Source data
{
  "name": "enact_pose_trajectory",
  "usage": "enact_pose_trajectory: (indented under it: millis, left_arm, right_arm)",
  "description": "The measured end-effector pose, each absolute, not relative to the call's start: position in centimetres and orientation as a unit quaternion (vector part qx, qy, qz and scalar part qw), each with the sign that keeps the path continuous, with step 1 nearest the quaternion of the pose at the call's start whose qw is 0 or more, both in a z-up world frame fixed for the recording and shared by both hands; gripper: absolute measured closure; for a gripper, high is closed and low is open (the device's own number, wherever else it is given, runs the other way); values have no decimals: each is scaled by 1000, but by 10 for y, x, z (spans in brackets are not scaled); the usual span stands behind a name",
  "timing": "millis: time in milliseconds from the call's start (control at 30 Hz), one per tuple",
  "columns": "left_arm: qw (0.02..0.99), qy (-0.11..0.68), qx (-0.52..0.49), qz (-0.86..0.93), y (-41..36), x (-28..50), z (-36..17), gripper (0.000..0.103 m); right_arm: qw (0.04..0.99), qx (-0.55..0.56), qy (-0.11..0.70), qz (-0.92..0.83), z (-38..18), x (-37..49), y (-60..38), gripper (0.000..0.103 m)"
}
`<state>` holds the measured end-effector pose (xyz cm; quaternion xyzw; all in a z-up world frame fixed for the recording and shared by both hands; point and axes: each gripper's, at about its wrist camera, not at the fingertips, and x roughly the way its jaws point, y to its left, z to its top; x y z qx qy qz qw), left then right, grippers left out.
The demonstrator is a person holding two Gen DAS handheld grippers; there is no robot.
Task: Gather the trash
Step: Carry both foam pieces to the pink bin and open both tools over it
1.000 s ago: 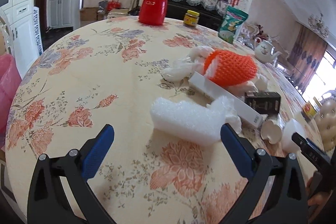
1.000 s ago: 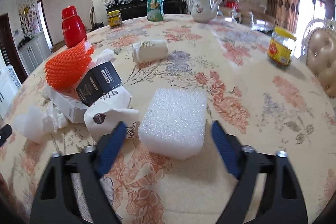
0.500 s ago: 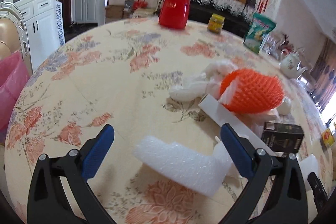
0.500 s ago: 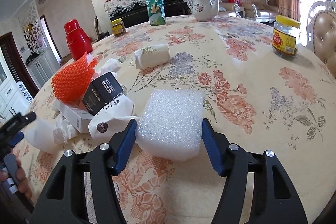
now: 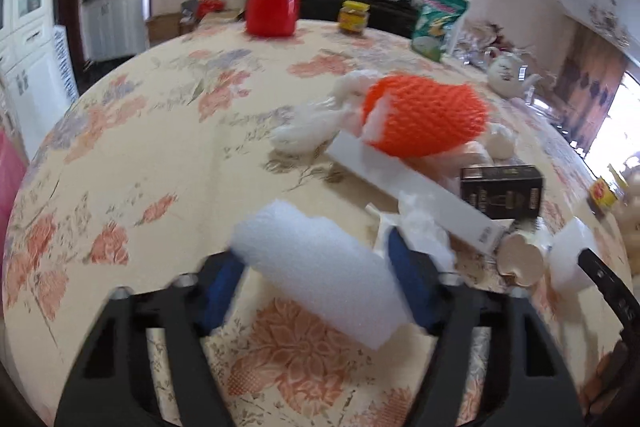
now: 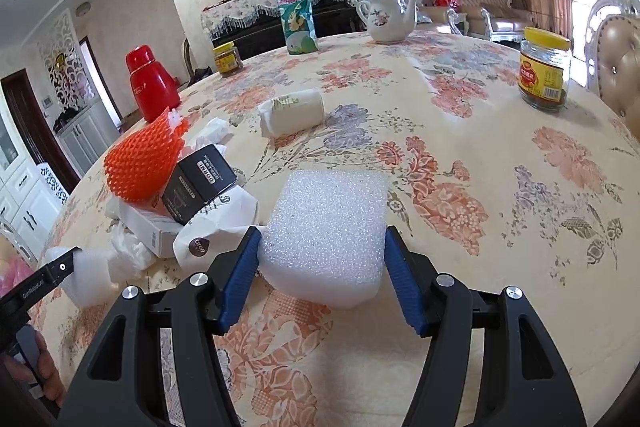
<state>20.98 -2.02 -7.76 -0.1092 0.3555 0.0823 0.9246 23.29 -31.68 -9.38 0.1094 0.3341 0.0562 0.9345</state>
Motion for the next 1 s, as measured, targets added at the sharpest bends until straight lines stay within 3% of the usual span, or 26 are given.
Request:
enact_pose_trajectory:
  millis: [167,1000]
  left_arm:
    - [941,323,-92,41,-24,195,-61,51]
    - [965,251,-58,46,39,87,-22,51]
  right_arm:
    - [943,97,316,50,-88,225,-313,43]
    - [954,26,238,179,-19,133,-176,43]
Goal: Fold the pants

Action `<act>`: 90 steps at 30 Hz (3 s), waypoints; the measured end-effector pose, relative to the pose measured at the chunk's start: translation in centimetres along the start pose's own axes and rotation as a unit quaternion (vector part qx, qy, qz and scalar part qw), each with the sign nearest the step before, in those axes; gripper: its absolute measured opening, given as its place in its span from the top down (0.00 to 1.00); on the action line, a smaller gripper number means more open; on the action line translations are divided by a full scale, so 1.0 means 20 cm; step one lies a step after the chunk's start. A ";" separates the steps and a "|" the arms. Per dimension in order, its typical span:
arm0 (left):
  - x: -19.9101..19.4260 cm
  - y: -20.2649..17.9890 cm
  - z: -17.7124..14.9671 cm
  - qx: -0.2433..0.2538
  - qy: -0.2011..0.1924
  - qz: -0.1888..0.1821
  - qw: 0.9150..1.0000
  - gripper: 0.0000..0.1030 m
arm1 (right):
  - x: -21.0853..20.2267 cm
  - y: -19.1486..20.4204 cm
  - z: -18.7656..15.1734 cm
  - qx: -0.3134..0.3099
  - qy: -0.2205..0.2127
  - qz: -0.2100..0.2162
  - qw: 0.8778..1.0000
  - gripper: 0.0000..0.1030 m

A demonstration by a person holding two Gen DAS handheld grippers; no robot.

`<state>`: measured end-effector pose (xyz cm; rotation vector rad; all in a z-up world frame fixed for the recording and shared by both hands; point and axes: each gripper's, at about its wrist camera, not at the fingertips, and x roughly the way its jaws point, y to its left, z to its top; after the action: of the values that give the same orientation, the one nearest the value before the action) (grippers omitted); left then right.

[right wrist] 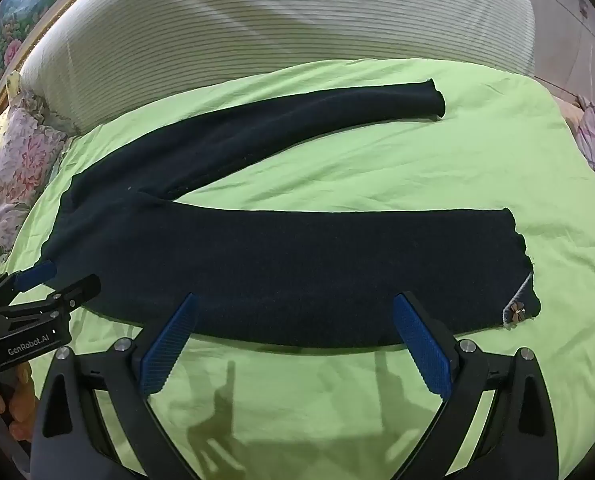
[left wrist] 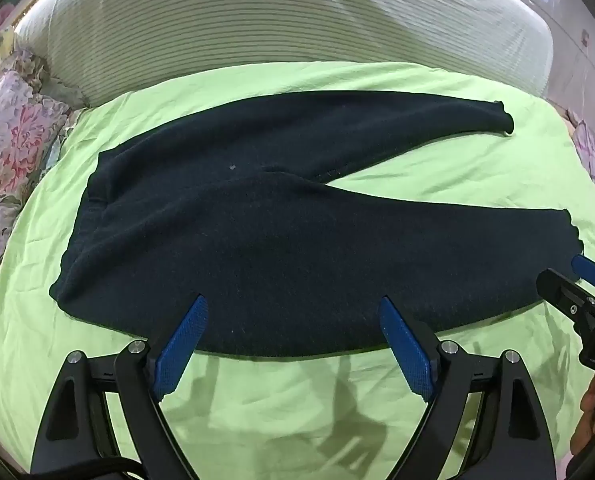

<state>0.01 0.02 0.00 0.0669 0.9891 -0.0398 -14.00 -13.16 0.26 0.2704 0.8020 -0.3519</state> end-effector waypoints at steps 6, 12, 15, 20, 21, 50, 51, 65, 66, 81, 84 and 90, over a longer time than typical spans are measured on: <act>-0.02 0.03 -0.01 0.001 -0.007 -0.004 1.000 0.14 | 0.00 0.00 0.00 0.000 -0.002 0.002 1.000 0.05; -0.06 -0.03 -0.03 0.001 -0.010 -0.006 1.000 0.14 | -0.01 0.02 -0.01 0.000 -0.005 0.003 1.000 0.05; -0.05 0.00 -0.02 -0.001 -0.012 -0.007 1.000 0.14 | -0.01 0.03 -0.01 0.000 -0.006 0.005 1.000 0.05; -0.05 0.01 -0.02 -0.002 -0.013 -0.011 1.000 0.14 | -0.01 0.03 -0.01 -0.003 -0.005 0.004 1.000 0.05; -0.05 0.01 -0.01 -0.002 -0.013 -0.011 1.000 0.14 | -0.01 0.03 -0.01 -0.003 -0.005 0.004 1.000 0.05; 0.01 -0.01 0.02 -0.003 -0.011 -0.024 1.000 0.14 | 0.03 -0.04 0.03 0.014 0.010 0.010 1.000 0.05; 0.02 -0.01 0.02 -0.002 -0.012 -0.023 1.000 0.14 | 0.04 -0.04 0.03 0.015 0.011 0.010 1.000 0.05; 0.06 -0.05 0.05 0.000 -0.009 -0.041 0.999 0.14 | 0.03 -0.11 0.04 0.026 0.009 0.018 0.999 0.05; 0.06 -0.06 0.06 0.003 -0.011 -0.041 0.999 0.14 | 0.03 -0.11 0.05 0.026 0.009 0.017 0.999 0.05; 0.27 -0.16 0.64 0.061 -0.008 -0.079 0.995 0.12 | 0.20 -0.45 0.55 0.043 0.002 0.023 0.999 0.05; 0.38 -0.18 0.82 0.068 0.004 -0.089 0.994 0.12 | 0.28 -0.55 0.69 0.049 0.005 0.019 0.999 0.05; 0.58 -0.26 1.07 0.107 0.013 -0.088 0.990 0.12 | 0.47 -0.71 0.90 0.033 0.015 0.016 0.999 0.05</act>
<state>23.82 -6.76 1.79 0.1766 1.0111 -0.3088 -1.90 -34.56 3.88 0.3508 0.8156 -0.3465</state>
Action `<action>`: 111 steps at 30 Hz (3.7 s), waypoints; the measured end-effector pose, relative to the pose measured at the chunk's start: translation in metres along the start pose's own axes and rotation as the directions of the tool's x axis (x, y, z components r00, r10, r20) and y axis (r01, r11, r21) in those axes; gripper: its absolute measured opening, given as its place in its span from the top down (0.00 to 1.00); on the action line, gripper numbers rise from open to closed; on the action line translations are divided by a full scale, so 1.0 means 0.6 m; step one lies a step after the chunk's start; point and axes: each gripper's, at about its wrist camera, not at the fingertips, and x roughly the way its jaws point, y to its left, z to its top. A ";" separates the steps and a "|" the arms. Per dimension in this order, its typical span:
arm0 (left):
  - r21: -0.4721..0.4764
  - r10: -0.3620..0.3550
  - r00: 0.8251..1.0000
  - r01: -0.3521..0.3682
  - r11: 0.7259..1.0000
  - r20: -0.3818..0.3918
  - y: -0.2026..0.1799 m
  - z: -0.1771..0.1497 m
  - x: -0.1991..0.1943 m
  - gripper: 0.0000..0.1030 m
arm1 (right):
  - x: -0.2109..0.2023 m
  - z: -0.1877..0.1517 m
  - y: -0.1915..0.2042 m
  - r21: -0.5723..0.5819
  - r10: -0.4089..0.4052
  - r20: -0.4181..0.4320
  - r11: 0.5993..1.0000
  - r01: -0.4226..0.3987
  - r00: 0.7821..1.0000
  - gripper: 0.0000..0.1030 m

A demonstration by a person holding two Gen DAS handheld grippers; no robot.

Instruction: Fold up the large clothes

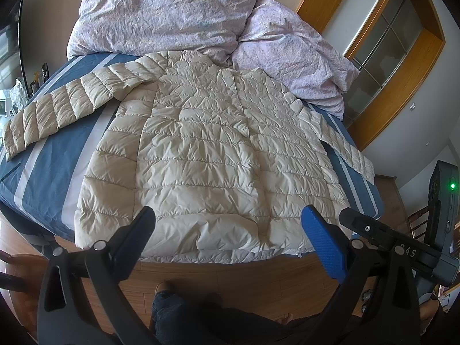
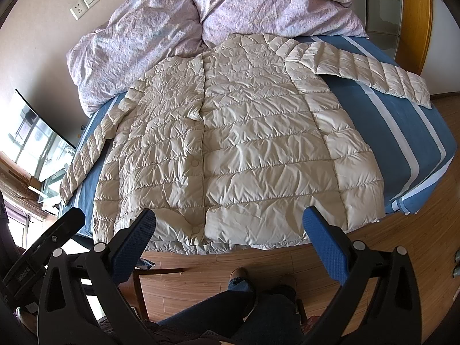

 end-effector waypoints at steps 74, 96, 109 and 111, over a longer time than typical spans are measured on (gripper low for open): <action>0.004 0.174 0.985 -0.174 0.985 -0.019 0.000 0.052 0.075 0.02 | 0.087 0.141 -0.159 0.116 -0.090 0.001 0.989 0.089 0.996 0.01; 0.023 0.297 0.949 -0.296 0.955 -0.105 -0.067 0.065 0.150 0.02 | 0.147 0.320 -0.702 0.553 -0.405 -0.201 0.705 0.445 0.892 0.27; -0.010 0.343 0.932 -0.346 0.938 -0.114 -0.058 0.065 0.149 0.02 | 0.176 0.341 -0.735 0.538 -0.412 -0.190 0.715 0.446 0.891 0.68; -0.013 0.346 0.931 -0.349 0.937 -0.116 -0.050 0.068 0.151 0.02 | 0.177 0.340 -0.725 0.526 -0.415 -0.182 0.725 0.444 0.892 0.81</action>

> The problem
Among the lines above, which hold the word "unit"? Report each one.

> Output
  "description": "The measured end-effector pose, each absolute, not relative to the call's start: position in centimetres and orientation as a unit quaternion (vector part qx, qy, qz and scalar part qw), each with the sign that keeps the path continuous, with step 1 nearest the quaternion of the pose at the call's start whose qw is 0 or more, both in a z-up world frame fixed for the recording and shared by both hands; gripper: absolute measured closure; for a gripper, high is closed and low is open (the device's own number, wherever else it is given, runs the other way); values have no decimals: each is scaled by 1000, but by 10 for y, x, z (spans in brackets are not scaled); the usual span stands behind a name",
Action `<act>`: 90 steps at 30 Hz (3 s), waypoints; the measured end-effector pose, relative to the pose measured at the chunk's start: translation in centimetres along the start pose's own axes and rotation as a unit quaternion (vector part qx, qy, qz and scalar part qw), each with the sign nearest the step before, in those axes; gripper: its absolute measured opening, given as its place in its span from the top down (0.00 to 1.00); on the action line, a smaller gripper number means more open; on the action line translations are divided by a full scale, so 1.0 means 20 cm; step one lies a step after the chunk's start. A ";" separates the steps and a "|" the arms. Per dimension in order, its typical span:

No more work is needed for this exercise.